In all kidneys, four samples were obtained from random locations at each of the proximal, mid and distal regions of each kidney for a total of 12 samples/kidney. The tissue samples were weighed, placed in cryovials and flash frozen by immersion into dry ice. The frozen samples were then stored at −70 °C. They were sent in dry ice to an independent laboratory for (blinded) measurement of renal parenchymal norepinephrine levels.
Renal norepinephrine concentrations in the treated animals from this study were also compared to values from naïve control animals of the same age and species (n = 7) with renal tissue sampling performed in an identical fashion to the treated animals.
The safety of ethanol injection was also assessed in a separate nephrotoxicology study (n = 4). After deep engagement of the renal arteries 0.6 ml of EtOH was injected directly in both the right and left renal arteries (1.2 ml total EtOH/animal), over 20–30 s to replicate the timing of injection into the adventitial space when therapeutic EtOH neurolysis was performed. These animals had serial measurement of serum BUN, creatinine, electrolytes and body weight at days 1, 7 and at 30 days after the injection. Histopathological evaluation of the renal parenchyma was performed in all such treated kidneys at 30 days to look for any evidence of renal injury.

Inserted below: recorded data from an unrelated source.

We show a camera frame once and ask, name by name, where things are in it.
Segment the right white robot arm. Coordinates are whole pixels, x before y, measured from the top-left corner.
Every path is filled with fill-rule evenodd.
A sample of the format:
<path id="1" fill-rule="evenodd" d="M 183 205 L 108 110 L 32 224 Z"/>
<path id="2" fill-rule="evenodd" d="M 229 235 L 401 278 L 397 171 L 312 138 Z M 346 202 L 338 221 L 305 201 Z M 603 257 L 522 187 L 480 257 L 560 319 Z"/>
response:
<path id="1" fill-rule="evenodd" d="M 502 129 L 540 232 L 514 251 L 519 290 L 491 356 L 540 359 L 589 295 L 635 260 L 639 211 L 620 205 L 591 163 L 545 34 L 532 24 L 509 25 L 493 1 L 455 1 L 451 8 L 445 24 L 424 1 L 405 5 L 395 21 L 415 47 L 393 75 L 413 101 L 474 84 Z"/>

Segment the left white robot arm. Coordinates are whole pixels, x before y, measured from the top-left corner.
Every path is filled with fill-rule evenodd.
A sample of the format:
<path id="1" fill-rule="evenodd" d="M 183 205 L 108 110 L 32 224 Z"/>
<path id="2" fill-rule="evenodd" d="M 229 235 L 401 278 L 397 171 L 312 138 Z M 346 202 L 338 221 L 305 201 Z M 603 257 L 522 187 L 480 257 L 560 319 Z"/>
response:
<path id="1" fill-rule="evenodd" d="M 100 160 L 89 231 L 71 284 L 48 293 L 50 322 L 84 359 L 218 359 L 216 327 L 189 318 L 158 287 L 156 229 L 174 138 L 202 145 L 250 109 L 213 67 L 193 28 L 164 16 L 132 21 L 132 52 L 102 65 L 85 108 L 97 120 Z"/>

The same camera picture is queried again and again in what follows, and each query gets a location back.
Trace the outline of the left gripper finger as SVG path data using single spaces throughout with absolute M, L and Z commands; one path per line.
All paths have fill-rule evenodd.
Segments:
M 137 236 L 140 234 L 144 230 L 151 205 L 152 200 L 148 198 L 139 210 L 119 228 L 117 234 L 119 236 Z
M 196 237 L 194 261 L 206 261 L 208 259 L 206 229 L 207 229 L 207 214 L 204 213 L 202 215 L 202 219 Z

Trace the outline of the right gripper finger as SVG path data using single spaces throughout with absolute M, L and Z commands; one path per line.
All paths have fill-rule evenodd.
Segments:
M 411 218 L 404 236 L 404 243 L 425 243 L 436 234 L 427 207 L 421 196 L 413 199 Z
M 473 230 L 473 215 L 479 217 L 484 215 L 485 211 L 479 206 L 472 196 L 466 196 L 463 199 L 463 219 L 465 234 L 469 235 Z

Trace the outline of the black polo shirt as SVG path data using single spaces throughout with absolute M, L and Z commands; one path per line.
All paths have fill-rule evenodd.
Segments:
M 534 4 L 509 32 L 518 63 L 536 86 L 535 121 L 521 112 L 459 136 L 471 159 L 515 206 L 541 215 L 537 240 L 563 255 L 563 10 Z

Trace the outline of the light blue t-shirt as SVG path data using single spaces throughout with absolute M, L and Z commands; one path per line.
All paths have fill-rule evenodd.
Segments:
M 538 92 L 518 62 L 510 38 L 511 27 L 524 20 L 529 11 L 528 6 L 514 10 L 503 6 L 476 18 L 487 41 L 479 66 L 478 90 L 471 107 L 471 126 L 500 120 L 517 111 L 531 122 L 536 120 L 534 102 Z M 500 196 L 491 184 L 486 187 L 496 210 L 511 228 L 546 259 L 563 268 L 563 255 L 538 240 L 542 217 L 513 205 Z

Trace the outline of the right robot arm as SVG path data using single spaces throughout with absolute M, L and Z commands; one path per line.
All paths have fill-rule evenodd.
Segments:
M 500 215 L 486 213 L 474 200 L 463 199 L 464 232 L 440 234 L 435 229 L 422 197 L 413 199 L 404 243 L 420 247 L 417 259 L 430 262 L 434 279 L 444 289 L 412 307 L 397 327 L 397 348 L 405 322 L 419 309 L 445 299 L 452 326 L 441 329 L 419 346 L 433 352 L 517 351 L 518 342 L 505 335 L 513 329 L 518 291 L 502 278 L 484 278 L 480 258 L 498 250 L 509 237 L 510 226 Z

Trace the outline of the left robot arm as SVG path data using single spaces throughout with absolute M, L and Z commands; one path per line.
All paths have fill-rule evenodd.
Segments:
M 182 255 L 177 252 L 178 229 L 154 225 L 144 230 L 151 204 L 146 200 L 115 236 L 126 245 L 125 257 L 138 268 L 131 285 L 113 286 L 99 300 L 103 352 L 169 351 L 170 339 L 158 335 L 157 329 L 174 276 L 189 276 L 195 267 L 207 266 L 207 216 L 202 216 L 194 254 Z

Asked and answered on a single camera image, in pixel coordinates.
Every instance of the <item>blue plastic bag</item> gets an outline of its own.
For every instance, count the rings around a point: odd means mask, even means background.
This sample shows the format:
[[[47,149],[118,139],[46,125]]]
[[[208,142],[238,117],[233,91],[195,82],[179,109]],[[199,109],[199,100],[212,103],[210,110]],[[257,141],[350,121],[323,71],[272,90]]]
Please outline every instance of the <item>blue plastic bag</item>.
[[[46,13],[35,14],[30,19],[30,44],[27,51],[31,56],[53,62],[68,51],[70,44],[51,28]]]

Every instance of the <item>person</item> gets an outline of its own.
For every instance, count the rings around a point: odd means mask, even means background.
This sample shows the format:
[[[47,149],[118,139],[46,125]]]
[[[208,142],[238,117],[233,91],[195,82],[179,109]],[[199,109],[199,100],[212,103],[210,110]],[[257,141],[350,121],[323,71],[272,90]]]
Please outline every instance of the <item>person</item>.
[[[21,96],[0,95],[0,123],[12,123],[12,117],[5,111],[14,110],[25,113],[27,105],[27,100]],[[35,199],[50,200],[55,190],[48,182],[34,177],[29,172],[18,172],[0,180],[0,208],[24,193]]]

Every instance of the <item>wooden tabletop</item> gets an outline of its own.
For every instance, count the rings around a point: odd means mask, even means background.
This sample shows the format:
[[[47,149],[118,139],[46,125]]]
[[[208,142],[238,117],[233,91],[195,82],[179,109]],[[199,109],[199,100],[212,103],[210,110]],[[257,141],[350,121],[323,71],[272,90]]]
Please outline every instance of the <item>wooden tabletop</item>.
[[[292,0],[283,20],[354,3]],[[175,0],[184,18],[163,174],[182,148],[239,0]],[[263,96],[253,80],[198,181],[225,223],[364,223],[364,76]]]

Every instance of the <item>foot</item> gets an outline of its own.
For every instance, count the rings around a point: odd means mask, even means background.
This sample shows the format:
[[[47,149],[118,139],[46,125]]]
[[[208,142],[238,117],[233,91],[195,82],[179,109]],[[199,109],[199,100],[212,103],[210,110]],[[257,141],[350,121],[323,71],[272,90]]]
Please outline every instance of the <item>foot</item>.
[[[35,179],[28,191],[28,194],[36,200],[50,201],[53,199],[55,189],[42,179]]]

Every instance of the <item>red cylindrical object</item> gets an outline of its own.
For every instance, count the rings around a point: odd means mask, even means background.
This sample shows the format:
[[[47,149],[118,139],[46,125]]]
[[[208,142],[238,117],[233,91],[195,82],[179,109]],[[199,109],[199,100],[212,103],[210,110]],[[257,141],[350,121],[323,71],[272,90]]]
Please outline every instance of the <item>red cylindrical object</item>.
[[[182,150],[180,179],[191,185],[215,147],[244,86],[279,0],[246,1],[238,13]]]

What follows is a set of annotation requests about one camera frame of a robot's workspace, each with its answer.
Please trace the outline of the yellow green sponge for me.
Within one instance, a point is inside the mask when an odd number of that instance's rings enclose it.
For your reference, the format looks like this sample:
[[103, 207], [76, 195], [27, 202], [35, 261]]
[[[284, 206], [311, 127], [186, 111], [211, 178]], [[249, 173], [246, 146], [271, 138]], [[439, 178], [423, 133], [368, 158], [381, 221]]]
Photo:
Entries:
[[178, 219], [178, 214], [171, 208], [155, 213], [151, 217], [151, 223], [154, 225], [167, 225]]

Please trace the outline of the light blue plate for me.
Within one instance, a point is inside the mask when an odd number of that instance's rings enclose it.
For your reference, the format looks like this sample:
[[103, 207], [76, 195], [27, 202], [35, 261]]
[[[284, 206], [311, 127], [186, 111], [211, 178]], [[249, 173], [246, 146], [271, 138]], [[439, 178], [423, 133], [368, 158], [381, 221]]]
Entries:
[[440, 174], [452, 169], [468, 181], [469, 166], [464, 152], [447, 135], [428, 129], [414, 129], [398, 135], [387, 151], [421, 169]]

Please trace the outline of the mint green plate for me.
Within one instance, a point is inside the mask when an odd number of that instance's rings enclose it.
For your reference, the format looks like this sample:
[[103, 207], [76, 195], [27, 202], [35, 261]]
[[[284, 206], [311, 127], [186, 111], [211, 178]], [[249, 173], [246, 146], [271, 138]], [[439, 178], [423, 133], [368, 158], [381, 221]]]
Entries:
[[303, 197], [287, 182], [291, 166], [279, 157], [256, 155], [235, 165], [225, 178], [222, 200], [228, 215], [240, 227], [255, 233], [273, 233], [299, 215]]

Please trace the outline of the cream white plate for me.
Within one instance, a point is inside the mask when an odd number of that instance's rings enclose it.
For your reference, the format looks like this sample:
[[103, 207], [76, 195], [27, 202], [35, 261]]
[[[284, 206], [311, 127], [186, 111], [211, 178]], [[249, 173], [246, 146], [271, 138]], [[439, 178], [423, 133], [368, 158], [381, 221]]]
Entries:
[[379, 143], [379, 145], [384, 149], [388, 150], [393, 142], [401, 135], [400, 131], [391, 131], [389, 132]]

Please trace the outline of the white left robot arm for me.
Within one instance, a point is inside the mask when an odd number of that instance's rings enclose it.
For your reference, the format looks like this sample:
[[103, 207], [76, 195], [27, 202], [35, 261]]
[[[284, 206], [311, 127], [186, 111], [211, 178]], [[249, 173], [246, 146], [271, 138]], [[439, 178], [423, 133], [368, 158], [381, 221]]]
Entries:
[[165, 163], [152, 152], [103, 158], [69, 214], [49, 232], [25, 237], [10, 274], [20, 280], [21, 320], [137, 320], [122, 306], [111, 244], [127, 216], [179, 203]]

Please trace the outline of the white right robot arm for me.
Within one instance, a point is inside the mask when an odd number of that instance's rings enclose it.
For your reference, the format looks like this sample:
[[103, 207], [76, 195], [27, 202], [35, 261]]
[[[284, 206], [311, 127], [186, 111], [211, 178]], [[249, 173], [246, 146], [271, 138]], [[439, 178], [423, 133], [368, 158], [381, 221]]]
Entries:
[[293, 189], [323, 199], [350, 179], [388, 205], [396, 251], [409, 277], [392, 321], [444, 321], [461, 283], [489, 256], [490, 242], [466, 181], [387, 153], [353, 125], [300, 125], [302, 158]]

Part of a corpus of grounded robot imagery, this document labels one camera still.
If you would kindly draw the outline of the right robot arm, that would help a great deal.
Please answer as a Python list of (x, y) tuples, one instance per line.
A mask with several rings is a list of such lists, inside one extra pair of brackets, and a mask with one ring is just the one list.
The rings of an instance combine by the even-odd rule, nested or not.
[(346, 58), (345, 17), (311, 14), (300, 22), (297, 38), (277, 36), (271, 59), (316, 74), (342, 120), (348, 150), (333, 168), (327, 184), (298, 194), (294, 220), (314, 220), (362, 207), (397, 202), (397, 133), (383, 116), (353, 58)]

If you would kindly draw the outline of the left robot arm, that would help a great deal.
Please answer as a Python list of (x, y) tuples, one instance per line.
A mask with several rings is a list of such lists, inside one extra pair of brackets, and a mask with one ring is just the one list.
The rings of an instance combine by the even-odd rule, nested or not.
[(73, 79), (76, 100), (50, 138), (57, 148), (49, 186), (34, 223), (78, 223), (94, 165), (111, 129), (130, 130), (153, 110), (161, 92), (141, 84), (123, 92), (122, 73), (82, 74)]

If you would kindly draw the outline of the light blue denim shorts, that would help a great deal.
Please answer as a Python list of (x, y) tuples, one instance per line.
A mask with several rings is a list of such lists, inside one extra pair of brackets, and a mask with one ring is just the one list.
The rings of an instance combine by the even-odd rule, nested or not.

Additional, longer-term safety evaluation was obtained with angiographic follow-up at 90 days, in four additional animals (n = 8 arteries) treated with 300 μl (0.30 ml) EtOH. These studies were performed to look for any evidence of late renal artery stenosis (Fig. 13.4).
For statistical analysis, between-group comparisons were made using a Wilcoxon rank-sum test, performed in R (Version 2.14.1, Vienna, Austria). Data are shown in graphs as mean ± SD. A p value of <0.05 was considered significant.
Device success was defined as successful injection of the designated fluid without serious adverse events. The device was used successfully in all 16 animals and 32 renal arteries. Procedure time, measured from the advancement of the device into the renal artery, followed by deployment of needles, injection, and withdrawal back into the guiding catheter averaged approximately 90 s for each renal artery (range – 55–140 s). A small hematoma at the femoral access site was recorded in one animal. There was no other study-related morbidity or mortality.
At 2-weeks after ethanol-mediated renal denervation measurements of renal tissue NE showed an essentially linear dose response (R2 = 0.95) between the EtOH volume delivered and the reduction of the renal parenchymal NE level (Fig. 13.3). The mean renal NE reductions were 54, 78 and 88 % at doses of 0.15 ml/artery, 0.30 ml/artery and 0.60 ml/artery, respectively (p < 0.0001 vs. combined controls; Fig. 13.3). The other statistical comparisons are shown in Fig. 13.3 and demonstrate a statistically significant reduction (p < 0.05) in renal parenchymal NE at all three doses, vs. sham controls.